======== INPUT DATA ========

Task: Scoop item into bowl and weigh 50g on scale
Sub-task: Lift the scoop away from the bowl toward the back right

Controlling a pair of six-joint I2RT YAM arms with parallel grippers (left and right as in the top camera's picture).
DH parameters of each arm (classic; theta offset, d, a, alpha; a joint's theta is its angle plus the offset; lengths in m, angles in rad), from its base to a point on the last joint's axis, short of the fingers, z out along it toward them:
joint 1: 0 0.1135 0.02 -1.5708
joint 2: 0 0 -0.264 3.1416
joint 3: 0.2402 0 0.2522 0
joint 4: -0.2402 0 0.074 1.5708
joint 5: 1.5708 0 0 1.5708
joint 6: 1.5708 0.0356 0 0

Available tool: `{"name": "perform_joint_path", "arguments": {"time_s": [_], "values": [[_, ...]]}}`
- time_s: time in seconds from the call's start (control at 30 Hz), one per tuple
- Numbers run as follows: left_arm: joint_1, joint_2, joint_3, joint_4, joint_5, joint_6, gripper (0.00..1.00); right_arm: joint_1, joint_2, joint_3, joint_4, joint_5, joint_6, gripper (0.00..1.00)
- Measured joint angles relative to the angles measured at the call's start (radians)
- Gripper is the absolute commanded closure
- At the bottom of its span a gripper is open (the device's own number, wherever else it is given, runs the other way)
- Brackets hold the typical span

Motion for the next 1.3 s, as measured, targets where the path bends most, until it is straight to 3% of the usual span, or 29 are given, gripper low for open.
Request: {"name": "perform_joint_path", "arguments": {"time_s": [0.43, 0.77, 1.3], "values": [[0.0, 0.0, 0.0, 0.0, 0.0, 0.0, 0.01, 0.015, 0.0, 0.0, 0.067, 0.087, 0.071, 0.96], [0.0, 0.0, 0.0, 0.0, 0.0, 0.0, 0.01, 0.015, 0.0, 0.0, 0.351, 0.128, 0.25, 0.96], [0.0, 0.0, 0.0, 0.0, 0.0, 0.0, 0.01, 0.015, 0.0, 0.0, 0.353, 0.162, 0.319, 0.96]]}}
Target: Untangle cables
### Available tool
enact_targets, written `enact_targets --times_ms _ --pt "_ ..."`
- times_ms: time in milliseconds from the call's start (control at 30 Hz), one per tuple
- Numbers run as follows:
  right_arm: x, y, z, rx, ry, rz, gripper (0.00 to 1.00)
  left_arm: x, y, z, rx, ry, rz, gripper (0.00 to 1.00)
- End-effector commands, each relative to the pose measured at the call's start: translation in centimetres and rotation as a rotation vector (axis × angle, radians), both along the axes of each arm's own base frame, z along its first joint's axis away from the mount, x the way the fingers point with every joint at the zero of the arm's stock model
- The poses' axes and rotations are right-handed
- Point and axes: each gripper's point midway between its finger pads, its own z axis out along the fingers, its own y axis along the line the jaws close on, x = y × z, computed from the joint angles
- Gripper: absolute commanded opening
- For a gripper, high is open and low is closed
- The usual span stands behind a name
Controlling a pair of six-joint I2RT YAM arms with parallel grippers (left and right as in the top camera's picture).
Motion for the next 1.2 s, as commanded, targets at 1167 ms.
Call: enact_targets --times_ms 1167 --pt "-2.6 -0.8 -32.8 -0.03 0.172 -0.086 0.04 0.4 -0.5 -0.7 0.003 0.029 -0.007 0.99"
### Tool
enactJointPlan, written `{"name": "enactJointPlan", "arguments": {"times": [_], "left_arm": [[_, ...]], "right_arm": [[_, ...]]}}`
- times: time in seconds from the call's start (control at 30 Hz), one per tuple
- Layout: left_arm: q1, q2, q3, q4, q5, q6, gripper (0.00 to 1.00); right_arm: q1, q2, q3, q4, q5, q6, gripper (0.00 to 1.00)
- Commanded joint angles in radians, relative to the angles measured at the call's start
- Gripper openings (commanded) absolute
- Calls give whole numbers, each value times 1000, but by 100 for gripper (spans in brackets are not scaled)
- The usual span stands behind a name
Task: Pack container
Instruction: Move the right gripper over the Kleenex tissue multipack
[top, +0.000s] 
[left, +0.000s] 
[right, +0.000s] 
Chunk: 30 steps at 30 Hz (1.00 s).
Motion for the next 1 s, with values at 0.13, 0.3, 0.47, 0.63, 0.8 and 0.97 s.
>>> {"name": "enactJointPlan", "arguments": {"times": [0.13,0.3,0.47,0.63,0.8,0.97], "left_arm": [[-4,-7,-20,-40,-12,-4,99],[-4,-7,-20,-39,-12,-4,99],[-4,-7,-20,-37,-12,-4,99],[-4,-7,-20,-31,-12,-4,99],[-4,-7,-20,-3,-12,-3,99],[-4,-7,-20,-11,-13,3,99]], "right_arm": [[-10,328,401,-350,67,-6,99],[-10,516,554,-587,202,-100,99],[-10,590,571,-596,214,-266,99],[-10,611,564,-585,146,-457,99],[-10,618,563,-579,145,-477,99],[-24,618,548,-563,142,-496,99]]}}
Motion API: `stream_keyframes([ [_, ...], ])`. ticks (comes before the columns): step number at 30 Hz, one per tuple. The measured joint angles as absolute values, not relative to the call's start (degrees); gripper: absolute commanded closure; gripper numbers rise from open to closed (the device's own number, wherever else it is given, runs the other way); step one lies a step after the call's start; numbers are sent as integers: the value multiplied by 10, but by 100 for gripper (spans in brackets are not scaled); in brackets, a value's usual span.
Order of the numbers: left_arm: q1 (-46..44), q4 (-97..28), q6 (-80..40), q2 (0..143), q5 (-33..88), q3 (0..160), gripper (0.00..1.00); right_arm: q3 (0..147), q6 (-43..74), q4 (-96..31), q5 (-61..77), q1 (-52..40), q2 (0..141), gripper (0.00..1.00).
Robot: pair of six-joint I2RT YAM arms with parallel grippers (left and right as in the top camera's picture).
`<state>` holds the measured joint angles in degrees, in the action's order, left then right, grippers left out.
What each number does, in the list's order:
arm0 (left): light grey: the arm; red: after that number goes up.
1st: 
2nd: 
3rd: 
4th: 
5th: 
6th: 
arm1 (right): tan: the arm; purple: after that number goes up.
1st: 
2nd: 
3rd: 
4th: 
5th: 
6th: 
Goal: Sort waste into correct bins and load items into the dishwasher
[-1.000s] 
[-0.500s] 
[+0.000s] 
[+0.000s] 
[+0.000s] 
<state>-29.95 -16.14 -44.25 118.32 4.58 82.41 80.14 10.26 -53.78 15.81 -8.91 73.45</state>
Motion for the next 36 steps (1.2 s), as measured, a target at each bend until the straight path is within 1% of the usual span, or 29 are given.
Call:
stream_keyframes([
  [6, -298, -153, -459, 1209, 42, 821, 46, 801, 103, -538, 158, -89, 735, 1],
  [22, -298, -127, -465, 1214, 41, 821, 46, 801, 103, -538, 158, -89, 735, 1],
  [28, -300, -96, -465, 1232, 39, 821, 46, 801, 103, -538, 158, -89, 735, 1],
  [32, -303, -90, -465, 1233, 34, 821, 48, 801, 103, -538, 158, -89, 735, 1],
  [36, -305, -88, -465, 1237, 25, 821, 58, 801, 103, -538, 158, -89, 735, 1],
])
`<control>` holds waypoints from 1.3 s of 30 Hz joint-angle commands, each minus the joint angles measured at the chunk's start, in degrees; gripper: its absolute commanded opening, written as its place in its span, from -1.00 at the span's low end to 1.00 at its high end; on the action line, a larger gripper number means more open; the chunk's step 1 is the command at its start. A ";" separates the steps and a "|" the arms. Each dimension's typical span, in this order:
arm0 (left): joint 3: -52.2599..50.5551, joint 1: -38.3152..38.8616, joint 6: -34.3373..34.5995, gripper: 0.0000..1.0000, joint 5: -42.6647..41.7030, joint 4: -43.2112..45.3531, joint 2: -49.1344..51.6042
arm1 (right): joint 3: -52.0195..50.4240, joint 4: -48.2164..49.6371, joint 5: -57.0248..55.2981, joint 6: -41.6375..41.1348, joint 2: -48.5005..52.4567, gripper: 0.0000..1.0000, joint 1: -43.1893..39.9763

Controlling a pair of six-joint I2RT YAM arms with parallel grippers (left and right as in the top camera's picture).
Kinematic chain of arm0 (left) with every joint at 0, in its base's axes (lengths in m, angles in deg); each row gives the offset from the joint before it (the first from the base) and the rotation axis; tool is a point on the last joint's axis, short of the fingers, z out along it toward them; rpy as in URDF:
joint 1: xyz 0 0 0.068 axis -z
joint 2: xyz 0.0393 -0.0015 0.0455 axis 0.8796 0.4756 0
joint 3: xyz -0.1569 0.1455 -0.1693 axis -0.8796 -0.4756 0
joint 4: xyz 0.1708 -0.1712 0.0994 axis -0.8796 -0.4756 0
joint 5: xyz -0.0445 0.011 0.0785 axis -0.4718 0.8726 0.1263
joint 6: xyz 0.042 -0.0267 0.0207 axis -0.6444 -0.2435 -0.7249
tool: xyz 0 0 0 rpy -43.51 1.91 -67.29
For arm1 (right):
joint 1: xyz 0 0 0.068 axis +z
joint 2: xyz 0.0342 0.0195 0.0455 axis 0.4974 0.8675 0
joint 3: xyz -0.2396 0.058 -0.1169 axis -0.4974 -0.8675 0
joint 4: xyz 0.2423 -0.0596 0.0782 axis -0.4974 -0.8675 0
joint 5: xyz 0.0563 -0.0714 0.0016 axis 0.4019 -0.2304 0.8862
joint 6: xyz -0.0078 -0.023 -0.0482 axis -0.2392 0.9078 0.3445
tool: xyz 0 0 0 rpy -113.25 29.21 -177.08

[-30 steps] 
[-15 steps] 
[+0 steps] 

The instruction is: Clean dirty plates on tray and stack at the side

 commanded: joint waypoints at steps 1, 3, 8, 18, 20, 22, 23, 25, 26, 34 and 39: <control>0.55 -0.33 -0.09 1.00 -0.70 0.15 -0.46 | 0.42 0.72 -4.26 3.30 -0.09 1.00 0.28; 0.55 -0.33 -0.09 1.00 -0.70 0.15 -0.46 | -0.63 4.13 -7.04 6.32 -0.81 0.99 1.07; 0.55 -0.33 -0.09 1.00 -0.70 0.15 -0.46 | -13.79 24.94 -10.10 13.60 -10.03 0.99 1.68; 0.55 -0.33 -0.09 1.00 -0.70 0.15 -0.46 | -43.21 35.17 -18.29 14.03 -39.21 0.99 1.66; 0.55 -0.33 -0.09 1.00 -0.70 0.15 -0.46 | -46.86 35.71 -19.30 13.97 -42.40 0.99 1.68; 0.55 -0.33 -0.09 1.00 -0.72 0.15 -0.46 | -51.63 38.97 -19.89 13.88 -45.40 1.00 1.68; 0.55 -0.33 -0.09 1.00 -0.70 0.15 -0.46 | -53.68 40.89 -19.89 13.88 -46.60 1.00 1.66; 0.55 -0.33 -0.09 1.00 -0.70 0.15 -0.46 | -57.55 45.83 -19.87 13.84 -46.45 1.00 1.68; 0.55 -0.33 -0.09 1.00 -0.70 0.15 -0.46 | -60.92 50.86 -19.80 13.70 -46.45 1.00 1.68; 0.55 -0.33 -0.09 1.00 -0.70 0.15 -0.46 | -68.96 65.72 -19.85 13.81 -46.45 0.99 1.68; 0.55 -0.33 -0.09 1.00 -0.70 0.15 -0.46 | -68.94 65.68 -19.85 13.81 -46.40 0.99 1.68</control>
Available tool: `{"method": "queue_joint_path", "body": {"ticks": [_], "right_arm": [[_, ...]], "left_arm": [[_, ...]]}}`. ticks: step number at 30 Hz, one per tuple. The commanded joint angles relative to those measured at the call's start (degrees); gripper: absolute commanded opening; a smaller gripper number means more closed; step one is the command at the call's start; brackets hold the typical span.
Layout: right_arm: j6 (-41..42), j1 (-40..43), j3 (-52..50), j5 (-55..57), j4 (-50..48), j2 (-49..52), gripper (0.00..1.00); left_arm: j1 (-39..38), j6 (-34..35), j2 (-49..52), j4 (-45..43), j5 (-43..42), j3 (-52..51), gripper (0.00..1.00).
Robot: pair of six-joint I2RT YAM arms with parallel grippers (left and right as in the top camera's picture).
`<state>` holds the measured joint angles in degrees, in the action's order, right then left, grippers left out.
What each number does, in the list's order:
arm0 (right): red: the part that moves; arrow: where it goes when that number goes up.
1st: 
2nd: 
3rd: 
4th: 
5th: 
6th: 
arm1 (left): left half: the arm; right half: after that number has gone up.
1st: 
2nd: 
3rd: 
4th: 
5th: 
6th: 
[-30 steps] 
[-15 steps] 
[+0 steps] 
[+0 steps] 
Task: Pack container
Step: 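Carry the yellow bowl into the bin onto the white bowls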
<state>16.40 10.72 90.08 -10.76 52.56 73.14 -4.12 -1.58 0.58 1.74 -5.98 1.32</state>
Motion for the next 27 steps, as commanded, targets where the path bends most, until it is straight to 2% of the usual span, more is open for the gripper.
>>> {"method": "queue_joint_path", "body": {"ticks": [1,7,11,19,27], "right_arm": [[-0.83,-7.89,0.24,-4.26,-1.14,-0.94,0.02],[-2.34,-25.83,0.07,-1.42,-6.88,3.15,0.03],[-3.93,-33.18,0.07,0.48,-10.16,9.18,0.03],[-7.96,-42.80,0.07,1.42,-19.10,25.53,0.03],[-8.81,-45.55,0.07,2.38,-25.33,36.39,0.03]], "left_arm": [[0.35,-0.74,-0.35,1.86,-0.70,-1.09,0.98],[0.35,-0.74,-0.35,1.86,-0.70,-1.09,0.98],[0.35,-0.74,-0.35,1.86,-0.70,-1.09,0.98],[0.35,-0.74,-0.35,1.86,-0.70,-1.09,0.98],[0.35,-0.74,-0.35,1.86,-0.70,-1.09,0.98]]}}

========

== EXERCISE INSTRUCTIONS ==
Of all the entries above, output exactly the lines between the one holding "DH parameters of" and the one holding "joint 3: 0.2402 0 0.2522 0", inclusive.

== RESULT ==
DH parameters of each arm (classic; theta offset, d, a, alpha; a joint's theta is its angle plus the offset; lengths in m, angles in rad), from its base to a point on the last joint's axis, short of the fingers, z out along it toward them:
joint 1: 0 0.1135 0.02 -1.5708
joint 2: 0 0 -0.264 3.1416
joint 3: 0.2402 0 0.2522 0

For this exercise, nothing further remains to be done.